━━━━━ Exercise data

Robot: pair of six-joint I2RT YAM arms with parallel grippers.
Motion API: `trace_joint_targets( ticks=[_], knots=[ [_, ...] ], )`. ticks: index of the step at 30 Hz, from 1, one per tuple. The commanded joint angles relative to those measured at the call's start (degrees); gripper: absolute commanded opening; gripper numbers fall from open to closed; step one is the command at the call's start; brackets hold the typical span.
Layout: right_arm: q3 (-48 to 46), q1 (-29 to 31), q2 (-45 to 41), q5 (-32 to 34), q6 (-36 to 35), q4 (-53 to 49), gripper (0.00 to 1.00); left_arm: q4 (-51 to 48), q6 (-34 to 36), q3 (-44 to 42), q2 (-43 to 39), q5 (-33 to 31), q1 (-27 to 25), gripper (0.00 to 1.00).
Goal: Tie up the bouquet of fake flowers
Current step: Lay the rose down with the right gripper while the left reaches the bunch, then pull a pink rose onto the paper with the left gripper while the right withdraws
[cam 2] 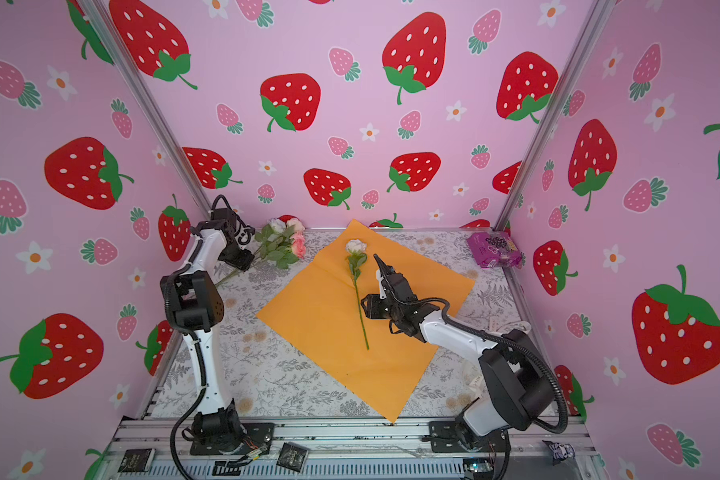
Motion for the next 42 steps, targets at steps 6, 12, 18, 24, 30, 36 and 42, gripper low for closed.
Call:
trace_joint_targets(
  ticks=[6,12,18,24,30,36,42],
  knots=[
    [3.2,-1.0,4.3,-3.4,-0.5,-2.6,0.47,-4.8,7.1,6.3,3.7,5.7,0.5,0.85],
    [4.1,-2.0,5.1,-4.5,-0.8,-3.2,0.47,-3.9,7.7,6.9,6.0,5.9,0.8,0.85],
    [4.1,-3.2,4.8,-5.2,-1.2,-4.2,0.47,-1.9,8.5,7.5,7.8,5.1,0.9,0.74],
    [3.0,-3.9,4.6,-5.7,-0.6,-4.2,0.47,0.3,9.7,6.3,7.9,4.5,0.8,0.54],
    [2.8,-4.1,4.4,-5.5,-0.4,-4.2,0.47,1.1,9.7,4.3,7.2,4.2,0.0,0.22],
    [2.5,-4.2,3.9,-6.0,-0.1,-4.2,0.47,-0.5,10.8,0.4,3.0,3.0,-2.8,0.00],
    [0.9,-4.3,1.4,-5.6,-0.3,-4.0,0.47,-3.7,5.5,-1.1,-3.5,3.0,-5.5,0.00]
  ],
)
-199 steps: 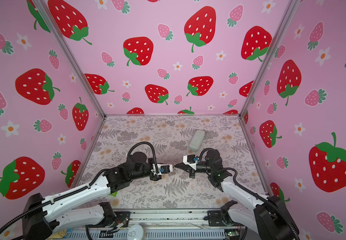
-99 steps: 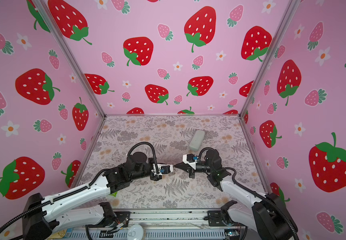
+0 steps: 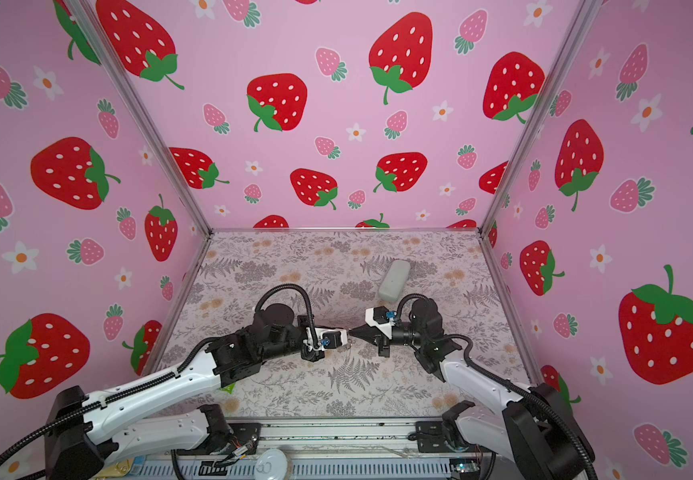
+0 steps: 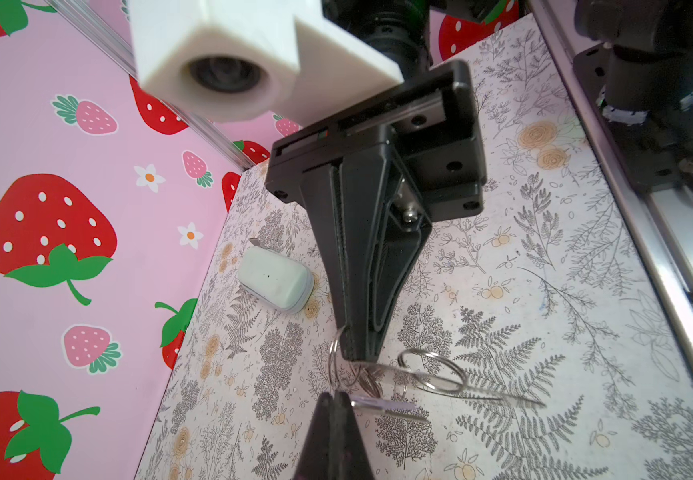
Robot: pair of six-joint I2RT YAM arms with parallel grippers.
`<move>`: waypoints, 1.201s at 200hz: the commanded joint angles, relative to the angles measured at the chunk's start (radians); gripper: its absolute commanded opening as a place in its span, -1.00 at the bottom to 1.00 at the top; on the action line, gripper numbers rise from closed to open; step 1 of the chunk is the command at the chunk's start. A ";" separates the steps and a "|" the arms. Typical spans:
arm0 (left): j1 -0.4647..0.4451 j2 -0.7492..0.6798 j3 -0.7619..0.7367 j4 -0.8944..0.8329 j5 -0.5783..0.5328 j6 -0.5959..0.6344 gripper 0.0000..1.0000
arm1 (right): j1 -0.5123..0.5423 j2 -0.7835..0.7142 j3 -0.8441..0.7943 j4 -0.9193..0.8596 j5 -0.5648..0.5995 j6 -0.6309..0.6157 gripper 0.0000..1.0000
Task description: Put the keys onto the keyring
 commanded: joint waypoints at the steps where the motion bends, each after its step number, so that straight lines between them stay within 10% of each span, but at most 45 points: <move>1: -0.004 -0.013 0.048 0.014 0.006 0.027 -1.00 | 0.005 0.002 0.022 0.022 -0.012 0.017 -1.00; 240: -0.011 0.019 0.117 -0.093 0.086 0.090 -1.00 | 0.007 -0.034 0.032 -0.122 -0.092 -0.191 -1.00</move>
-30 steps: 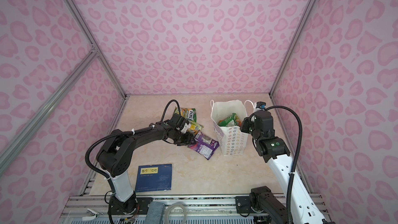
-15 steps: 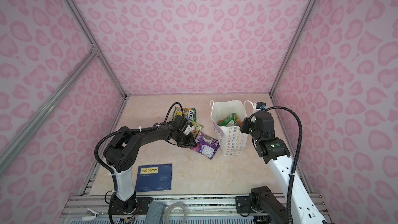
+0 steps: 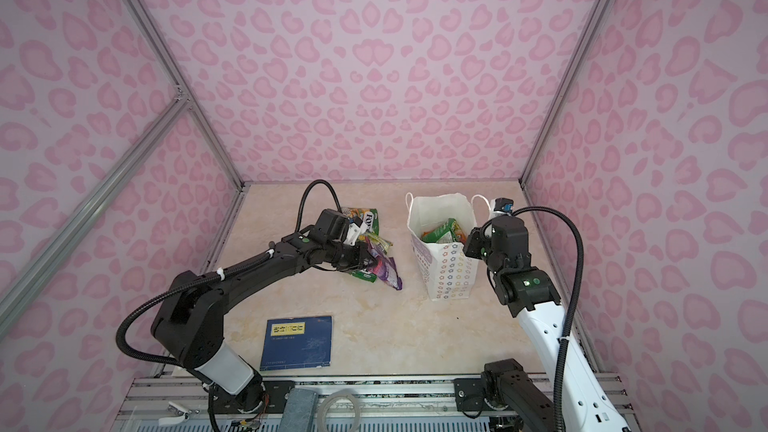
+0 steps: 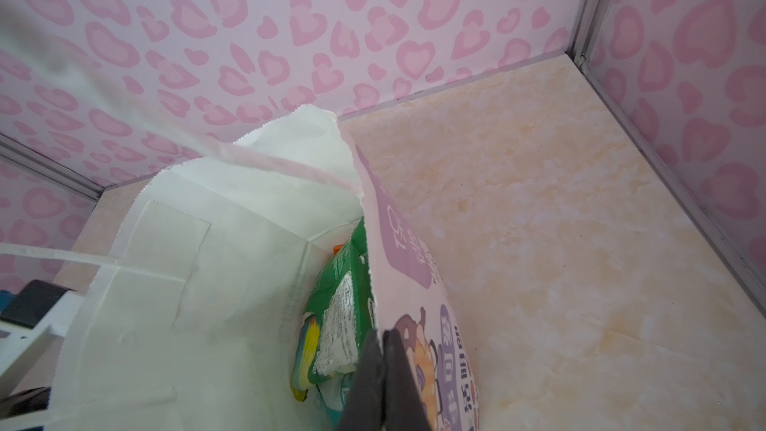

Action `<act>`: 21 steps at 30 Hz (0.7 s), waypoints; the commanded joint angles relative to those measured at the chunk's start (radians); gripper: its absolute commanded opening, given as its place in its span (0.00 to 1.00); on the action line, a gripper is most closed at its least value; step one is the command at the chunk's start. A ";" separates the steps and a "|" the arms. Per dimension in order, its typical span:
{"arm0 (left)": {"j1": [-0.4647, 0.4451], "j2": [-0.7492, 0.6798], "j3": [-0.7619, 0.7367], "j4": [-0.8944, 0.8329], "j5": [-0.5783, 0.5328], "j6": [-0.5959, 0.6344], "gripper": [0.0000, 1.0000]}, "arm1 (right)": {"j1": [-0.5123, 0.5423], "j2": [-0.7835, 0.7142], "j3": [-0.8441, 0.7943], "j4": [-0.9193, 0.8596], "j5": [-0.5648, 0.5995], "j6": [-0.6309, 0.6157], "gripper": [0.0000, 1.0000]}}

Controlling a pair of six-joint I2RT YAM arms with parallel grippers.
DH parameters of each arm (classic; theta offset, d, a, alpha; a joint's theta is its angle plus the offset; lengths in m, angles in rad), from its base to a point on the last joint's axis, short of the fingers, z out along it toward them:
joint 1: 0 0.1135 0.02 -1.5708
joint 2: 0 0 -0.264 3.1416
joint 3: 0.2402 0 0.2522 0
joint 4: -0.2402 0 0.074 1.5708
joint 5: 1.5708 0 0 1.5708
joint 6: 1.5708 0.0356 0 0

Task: Place the snacks into the paper bag
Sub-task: 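Lift the purple candy bag with the left gripper toward the paper bag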

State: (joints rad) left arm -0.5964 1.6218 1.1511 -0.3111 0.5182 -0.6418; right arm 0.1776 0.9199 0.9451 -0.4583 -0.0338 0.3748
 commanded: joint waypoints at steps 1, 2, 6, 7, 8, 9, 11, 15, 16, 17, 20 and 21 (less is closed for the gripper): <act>0.001 -0.067 0.005 -0.001 -0.036 -0.029 0.03 | 0.001 0.004 -0.005 0.033 -0.015 0.005 0.00; 0.001 -0.086 0.006 -0.005 -0.040 -0.033 0.04 | 0.002 0.004 -0.007 0.033 -0.017 0.007 0.00; 0.007 -0.168 0.016 -0.031 -0.076 -0.046 0.04 | 0.002 0.002 -0.010 0.038 -0.020 0.008 0.00; 0.010 -0.188 0.020 -0.039 -0.083 -0.051 0.03 | 0.001 0.002 -0.011 0.037 -0.018 0.009 0.00; 0.013 -0.203 0.027 -0.048 -0.092 -0.053 0.03 | 0.002 0.003 -0.011 0.036 -0.019 0.009 0.00; 0.015 -0.221 0.036 -0.061 -0.102 -0.053 0.04 | 0.002 0.004 -0.010 0.038 -0.019 0.010 0.00; 0.017 -0.251 0.056 -0.087 -0.127 -0.049 0.03 | 0.002 0.001 -0.013 0.041 -0.026 0.011 0.00; 0.017 -0.311 0.105 -0.143 -0.160 -0.050 0.04 | 0.001 -0.003 -0.012 0.041 -0.025 0.011 0.00; 0.017 -0.322 0.123 -0.161 -0.164 -0.049 0.03 | 0.000 -0.003 -0.012 0.042 -0.025 0.011 0.00; 0.017 -0.330 0.140 -0.174 -0.165 -0.048 0.04 | 0.000 -0.001 -0.013 0.044 -0.026 0.011 0.00; 0.017 -0.356 0.188 -0.210 -0.167 -0.050 0.03 | 0.000 0.005 -0.013 0.046 -0.037 0.014 0.00; 0.017 -0.363 0.226 -0.218 -0.166 -0.053 0.04 | -0.001 0.007 -0.014 0.046 -0.041 0.013 0.00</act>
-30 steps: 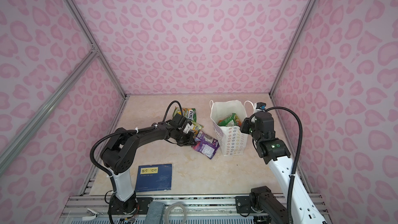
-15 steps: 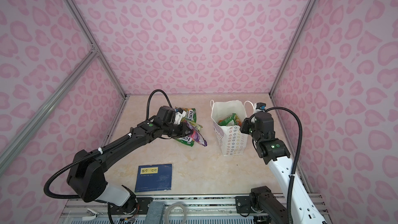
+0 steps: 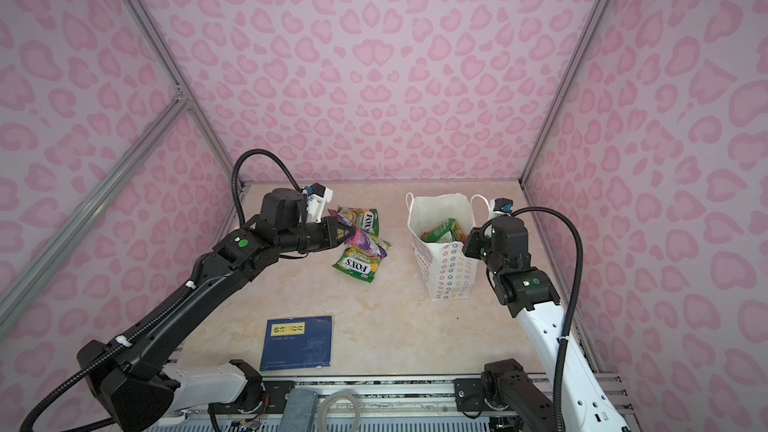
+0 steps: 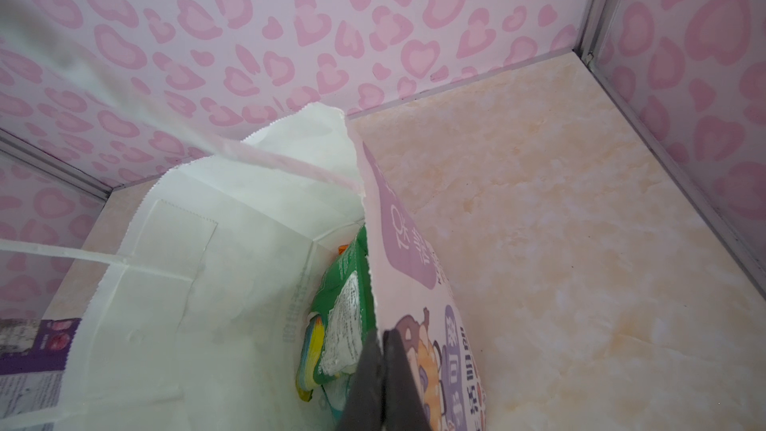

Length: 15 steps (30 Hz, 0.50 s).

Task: Place the snacks into the paper bag
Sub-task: 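Lift the purple candy bag with the left gripper toward the paper bag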

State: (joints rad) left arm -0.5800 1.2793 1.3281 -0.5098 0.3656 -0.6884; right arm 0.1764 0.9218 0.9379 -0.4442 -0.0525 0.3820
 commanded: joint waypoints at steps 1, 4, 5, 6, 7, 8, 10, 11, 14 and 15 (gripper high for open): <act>0.000 -0.028 0.071 -0.025 -0.009 -0.011 0.03 | 0.001 0.005 -0.006 0.034 -0.024 0.006 0.00; 0.000 -0.035 0.145 -0.042 0.006 -0.023 0.03 | -0.001 0.008 -0.005 0.036 -0.024 0.005 0.00; -0.001 -0.031 0.171 -0.046 0.012 -0.026 0.03 | -0.003 0.010 -0.004 0.036 -0.026 0.007 0.00; -0.003 -0.029 0.200 -0.049 0.019 -0.029 0.03 | -0.005 0.013 -0.003 0.036 -0.029 0.007 0.00; -0.005 -0.027 0.230 -0.050 0.026 -0.032 0.04 | -0.006 0.017 0.000 0.035 -0.032 0.009 0.00; -0.007 -0.023 0.260 -0.052 0.030 -0.033 0.03 | -0.006 0.021 0.005 0.032 -0.032 0.008 0.00; -0.013 -0.003 0.328 -0.066 0.036 -0.035 0.03 | -0.006 0.026 0.019 0.028 -0.024 0.009 0.00; -0.016 0.010 0.360 -0.072 0.041 -0.035 0.03 | -0.006 0.029 0.025 0.028 -0.013 0.012 0.00; -0.039 0.066 0.470 -0.099 0.057 -0.024 0.03 | -0.006 0.049 0.049 0.034 0.008 0.024 0.00; -0.052 0.088 0.513 -0.115 0.056 -0.018 0.03 | -0.005 0.059 0.056 0.042 0.005 0.034 0.00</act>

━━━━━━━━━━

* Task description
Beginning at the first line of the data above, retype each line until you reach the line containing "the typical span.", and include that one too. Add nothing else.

* Written solution
Robot: pair of six-joint I2RT YAM arms with parallel grippers.
Motion API: `trace_joint_targets( ticks=[_], knots=[ [_, ...] ], )`. ticks: index of the step at 30 Hz, from 1, one per tuple. The commanded joint angles relative to those measured at the call's start (degrees); gripper: absolute commanded opening; gripper numbers fall from open to closed; step one is the command at the call's start; brackets hold the typical span.

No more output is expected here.